#### Provided material
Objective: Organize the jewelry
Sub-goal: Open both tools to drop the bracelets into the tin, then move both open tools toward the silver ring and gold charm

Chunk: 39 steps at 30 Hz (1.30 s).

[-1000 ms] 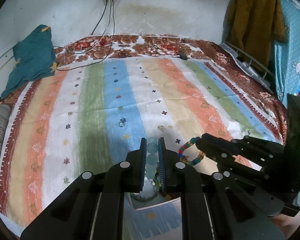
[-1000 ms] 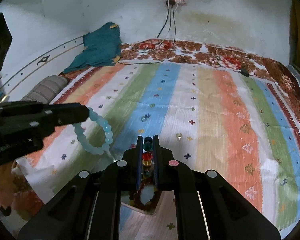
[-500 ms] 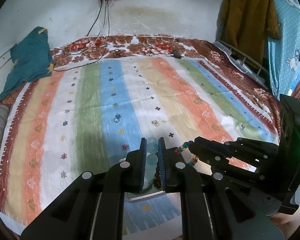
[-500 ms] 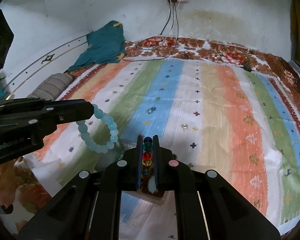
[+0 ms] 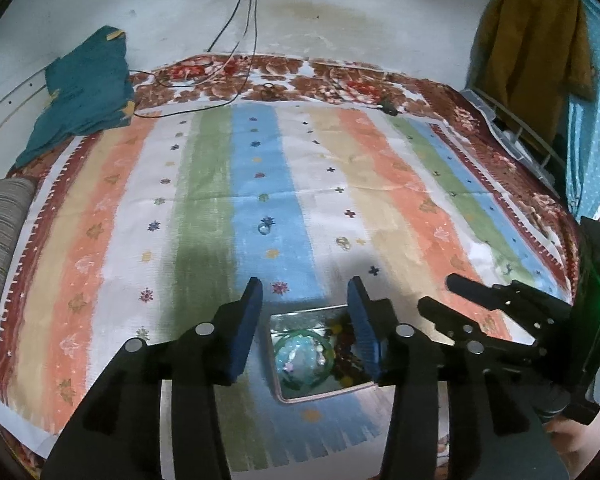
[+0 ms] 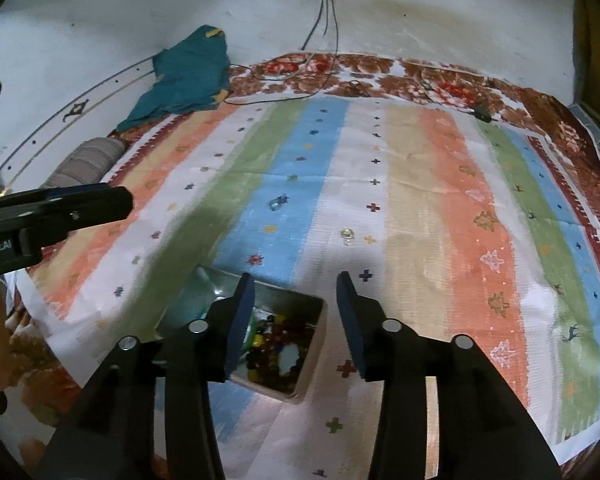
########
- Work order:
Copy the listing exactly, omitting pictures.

- Exercise response:
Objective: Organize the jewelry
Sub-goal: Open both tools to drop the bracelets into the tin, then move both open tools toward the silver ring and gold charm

Chunk: 39 steps at 30 Hz (1.30 s).

[-1000 ms] 
[-1000 ms] 
[-500 ms] 
[-500 ms] 
[+0 ms] 
[+0 ms] 

There's no more to the answer.